Another book argues Zimbabwe's land reform is a success. But does it adequately deal with the processes by which that “success” was achieved?

Robert Mugabe at the 12th AU Summit in Addis Ababa, 2009. Public domain image, credit Jesse B. Awalt (US Navy).

In London, researchers Joseph Hanlon, Jeanette Manjengwa, and Teresa Smart are launching their new book, “Zimbabwe Takes Back Its Land,” which reportedly argues Zimbabwe’s land reform has been a success, resulting in new farmers being increasingly productive and improving their lives. The London-based SW Radio Africa, started by opposition activists, reports that a protest is being planned over the book (SW Radio Africa refers to it dramatically as a “contentious land-grab book“). The London launch is the second in the city. This has elicited much excitement, particularly among Zimbabweans in the diaspora.

Now, the authors’ conclusions won’t be new to those who follow Zimbabwe closely. After all, several others, including New York Times South Africa-based correspondent, Lydia Polgreen, as well as separately, the researchers Ian Scoones and Blasio Mavedzenge, have come to similar conclusions in the aftermath of fast track land reform in Zimbabwe.

These journalists and researchers all assert that it is unfair to condemn the fast-track land redistribution in Zimbabwe given that agricultural production has increased substantially over the course of the past decade. A few weeks ago, The (UK) Guardian’s Jonathan Steele argued that Mugabe-phobia has obscured the good news from Zimbabwe and that the outside world has been reluctant to give credit where credit is due despite evidence of success in rural areas throughout the country.

Yet, even if it is true that agricultural production in Zimbabwe has increased substantially, this alleged success still begs the question, “at what cost?”

I am not suggesting that land reform was unnecessary in the Zimbabwean context. No one can credibly make that argument. And we hope to interview the authors of the new book. However, what this book and some of these articles achieve (whether they want to or not), is to sanitize and trivialize a decade of mayhem. Mugabe, the “champion of mass justice,” asserted that the redistribution of land in Zimbabwe would serve to redress the wrongs of colonial injustice. Yet, it was conducted in a way that appears to make a mockery of the very notions it supposedly espoused–those of justice, equity and freedom.

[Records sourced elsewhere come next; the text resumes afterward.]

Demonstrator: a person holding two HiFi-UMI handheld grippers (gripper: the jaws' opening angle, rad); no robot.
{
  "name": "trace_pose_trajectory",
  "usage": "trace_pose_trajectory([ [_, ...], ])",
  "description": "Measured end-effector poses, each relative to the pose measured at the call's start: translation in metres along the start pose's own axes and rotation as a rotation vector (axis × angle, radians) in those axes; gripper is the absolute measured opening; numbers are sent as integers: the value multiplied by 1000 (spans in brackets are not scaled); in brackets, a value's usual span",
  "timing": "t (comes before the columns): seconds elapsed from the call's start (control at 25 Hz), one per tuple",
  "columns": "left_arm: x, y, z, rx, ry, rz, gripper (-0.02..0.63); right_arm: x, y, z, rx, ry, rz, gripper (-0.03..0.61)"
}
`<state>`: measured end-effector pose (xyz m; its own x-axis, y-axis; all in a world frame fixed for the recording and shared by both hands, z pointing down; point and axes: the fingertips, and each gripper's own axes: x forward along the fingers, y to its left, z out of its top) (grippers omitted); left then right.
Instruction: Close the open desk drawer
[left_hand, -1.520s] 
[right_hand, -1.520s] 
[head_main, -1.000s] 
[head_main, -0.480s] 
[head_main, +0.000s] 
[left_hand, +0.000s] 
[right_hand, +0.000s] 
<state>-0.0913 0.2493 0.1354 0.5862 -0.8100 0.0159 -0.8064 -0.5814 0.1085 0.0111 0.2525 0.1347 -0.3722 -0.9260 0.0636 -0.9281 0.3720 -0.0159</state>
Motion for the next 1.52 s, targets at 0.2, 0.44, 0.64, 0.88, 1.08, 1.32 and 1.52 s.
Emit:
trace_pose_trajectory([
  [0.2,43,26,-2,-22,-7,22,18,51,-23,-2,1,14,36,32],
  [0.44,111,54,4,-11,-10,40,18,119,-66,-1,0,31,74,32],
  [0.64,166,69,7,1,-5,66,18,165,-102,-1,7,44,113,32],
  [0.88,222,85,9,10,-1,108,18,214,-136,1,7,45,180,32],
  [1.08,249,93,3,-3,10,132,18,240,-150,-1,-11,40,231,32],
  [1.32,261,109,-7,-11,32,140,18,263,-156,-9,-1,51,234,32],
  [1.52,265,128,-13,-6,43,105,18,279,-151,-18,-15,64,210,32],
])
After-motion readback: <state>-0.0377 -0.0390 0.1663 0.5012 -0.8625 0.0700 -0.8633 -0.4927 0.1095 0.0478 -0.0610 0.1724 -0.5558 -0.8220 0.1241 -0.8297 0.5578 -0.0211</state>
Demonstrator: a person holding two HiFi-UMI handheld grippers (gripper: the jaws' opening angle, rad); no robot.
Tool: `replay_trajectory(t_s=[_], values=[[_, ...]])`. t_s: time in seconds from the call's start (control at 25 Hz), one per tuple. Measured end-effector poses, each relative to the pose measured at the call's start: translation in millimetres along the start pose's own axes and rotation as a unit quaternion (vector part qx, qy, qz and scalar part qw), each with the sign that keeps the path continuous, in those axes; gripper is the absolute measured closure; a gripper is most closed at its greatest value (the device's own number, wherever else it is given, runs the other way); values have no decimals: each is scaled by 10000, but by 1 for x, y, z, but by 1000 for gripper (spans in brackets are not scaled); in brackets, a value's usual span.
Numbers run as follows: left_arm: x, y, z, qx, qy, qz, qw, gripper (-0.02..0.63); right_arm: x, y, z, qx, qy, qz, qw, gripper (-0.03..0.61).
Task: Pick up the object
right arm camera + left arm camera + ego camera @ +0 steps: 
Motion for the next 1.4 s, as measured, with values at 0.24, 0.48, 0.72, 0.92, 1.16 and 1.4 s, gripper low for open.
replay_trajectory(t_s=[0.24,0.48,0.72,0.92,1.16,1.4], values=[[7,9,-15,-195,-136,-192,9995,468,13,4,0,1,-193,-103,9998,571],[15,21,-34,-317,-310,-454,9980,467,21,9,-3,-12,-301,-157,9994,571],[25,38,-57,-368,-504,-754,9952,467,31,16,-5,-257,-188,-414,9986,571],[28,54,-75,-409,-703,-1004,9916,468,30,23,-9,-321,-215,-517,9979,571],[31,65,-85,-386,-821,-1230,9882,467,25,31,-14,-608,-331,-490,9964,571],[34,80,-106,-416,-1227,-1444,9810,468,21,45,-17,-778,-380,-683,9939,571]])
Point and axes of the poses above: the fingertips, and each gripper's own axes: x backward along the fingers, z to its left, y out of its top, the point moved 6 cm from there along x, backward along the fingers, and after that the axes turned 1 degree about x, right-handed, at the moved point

While agricultural production may very well have increased in the aftermath of land reform, there have been many problems borne of that chaotic process. Increased agricultural production has not equaled food security in the country and millions continue to rely on food aid from the World Food Program, nor has it resulted in a return to any semblance of rule of law. While the authors mentioned above may think it is enough to credit the Mugabe regime for what they consider to be its agricultural success, it is perhaps more important to think deeply about the processes by which that “success” has been achieved. One can only hope that the authors of the book being launched in London now have paid due diligence to the fact that the journey to that perceived success has been one fraught with terrible injustice, a lack of equity and close to no freedom for many who remain in the country.